Why companies don’t try new things?
That was the question a few colleagues have asked me over the last few weeks. Especially when stats prove the success of new techniques. I call it “Legacy Inertia.” Thanks David Rose (@dbrose67) for the eloquent term.
Legacy Inertia is the phenomenon that people will continue doing something that reaps moderate results versus trying a new tactic, supported by various forms of evidence of its superior results, because the old “legacy” technique and its results are already accepted in the organization. The perceived risk of not meeting that minimum mediocre expectation is too high to be the one to try something new, even though the results may be infinitely greater.

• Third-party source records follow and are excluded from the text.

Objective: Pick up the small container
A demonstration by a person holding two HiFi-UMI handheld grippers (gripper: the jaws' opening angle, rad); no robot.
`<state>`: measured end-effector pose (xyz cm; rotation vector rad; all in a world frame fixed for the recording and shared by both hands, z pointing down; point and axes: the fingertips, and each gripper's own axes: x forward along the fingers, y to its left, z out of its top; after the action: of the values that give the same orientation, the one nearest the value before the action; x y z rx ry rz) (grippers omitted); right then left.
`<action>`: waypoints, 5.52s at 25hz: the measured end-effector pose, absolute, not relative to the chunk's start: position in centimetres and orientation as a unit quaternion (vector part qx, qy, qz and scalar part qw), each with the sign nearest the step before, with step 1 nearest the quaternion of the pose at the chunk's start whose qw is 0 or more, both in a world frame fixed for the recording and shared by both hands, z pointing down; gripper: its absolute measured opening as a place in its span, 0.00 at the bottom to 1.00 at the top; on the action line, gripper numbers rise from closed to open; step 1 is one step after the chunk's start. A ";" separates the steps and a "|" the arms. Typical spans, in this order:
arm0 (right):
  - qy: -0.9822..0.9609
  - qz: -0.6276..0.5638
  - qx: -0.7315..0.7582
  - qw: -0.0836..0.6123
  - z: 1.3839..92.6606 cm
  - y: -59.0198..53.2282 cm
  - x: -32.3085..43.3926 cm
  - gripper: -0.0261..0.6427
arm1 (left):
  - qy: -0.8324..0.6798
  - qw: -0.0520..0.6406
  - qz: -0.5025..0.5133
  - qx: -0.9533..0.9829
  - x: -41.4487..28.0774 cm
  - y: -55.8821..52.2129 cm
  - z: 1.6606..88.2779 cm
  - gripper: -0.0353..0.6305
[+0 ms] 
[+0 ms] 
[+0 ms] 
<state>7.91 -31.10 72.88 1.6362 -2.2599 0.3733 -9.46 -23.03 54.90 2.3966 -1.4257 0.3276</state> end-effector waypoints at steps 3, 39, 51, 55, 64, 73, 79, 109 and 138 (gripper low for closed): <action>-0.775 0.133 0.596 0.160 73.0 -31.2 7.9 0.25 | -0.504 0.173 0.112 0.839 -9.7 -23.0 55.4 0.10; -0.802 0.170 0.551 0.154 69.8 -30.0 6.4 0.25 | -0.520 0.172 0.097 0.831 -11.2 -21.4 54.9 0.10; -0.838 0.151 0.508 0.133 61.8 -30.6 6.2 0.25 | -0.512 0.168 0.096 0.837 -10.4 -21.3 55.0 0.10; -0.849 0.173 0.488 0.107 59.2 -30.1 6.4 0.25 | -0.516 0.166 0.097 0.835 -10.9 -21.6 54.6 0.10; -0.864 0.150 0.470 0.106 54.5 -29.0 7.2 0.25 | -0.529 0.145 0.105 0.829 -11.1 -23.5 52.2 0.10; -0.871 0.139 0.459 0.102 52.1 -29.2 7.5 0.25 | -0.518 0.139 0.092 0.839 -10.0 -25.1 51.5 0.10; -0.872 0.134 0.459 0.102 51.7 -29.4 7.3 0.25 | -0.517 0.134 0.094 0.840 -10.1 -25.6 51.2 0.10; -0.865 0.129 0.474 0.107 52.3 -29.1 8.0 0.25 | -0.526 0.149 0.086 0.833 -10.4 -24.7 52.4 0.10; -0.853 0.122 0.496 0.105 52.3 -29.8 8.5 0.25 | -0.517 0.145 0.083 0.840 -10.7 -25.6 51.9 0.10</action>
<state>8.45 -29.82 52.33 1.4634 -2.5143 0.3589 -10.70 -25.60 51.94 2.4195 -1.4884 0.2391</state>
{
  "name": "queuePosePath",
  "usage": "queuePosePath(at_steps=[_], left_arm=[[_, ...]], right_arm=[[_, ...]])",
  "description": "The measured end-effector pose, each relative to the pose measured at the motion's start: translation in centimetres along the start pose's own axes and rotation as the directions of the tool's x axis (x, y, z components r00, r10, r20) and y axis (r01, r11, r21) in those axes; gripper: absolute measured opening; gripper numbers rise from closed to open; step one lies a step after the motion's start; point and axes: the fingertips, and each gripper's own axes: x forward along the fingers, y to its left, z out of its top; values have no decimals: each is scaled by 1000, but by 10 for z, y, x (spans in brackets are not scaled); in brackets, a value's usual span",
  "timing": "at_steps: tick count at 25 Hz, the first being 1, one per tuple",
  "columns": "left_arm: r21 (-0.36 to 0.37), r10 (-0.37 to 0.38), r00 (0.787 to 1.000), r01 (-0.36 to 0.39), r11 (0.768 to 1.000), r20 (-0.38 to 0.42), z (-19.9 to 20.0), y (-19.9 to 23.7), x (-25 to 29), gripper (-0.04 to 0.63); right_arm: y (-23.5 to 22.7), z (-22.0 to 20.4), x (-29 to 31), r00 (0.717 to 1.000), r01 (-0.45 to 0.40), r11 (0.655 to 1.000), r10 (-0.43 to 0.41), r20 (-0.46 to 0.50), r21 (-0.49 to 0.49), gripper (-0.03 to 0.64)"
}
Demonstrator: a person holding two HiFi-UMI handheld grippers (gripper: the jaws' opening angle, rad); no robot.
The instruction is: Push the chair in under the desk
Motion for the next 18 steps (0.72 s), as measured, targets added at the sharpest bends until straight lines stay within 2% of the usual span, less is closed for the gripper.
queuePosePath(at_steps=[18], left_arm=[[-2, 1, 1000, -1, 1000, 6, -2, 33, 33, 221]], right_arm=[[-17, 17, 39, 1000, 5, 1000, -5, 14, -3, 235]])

It all about fear. Fear of the unknown. Fear of failing. Fear of success. Trying something new takes guts. And most people are risk averse. They think they have far more to lose than to gain by fighting to try something new and gambling on its success. It’s why large companies find it so difficult to innovate. Hitting the preverbal brick wall.
My favorite part of this ailment is that usually when you talk to people they say “yeah…we have to do that…” They nod in agreement…often times they get excited by the prospect. But when they go back to their organizations and start talking about it…they meet resistance. Resistance kills innovation.
Consider it for yourself. When you are trying to convince your boss to try video for example in your marketing mix…or when you have an idea of a new product feature…watch it unfold. First they listen, then they agree and get excited and then when you are ready to take action….excuses commence and innovation stalls.
What do you think? Does this “Legacy Inertia” Exists? How do you combat is in your organizations?